* _Assignment_: Nothing but the lines from the one containing "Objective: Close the" through the last line of the data below should be returned, each copied exactly.

* _Information supplied_:
▽
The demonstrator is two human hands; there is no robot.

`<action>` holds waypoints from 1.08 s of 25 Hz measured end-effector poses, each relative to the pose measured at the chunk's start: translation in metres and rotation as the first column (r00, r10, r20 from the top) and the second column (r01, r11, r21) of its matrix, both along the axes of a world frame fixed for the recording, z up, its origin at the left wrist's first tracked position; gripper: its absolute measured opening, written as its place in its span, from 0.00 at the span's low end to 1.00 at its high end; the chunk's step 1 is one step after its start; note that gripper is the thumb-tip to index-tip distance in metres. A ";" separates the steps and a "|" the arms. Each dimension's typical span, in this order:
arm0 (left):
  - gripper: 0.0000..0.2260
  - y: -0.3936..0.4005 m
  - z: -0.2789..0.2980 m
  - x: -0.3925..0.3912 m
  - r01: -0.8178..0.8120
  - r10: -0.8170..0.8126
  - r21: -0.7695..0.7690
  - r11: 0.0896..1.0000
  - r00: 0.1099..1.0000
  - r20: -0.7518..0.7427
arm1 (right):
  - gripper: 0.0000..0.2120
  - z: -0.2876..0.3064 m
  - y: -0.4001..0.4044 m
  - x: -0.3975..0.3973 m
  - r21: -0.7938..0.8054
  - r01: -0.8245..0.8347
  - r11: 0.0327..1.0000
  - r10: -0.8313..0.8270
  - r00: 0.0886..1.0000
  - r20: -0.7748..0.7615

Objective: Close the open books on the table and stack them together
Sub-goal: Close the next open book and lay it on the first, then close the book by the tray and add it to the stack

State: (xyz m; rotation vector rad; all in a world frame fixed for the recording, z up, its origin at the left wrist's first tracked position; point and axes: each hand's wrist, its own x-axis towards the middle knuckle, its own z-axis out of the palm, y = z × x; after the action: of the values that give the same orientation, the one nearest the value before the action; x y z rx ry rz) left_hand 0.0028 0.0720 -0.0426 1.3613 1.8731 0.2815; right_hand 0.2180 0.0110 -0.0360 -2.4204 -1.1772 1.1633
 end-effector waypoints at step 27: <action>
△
* _Exercise solution_:
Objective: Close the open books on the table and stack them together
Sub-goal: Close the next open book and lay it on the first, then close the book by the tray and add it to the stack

State: (xyz m; rotation vector rad; all in a world frame fixed for the recording, z up, its origin at the left wrist's first tracked position; point and axes: each hand's wrist, its own x-axis towards the middle knuckle, its own z-axis out of the palm, y = z × x; after the action: of the values that give the same orientation, the one nearest the value before the action; x y z rx ry rz) left_hand 0.0028 0.0720 -0.0426 1.3613 1.8731 0.2815; right_hand 0.2180 0.0110 -0.0360 -2.4204 -1.1772 1.1633
 end-effector waypoints at step 27: <action>

That wraps up the exercise.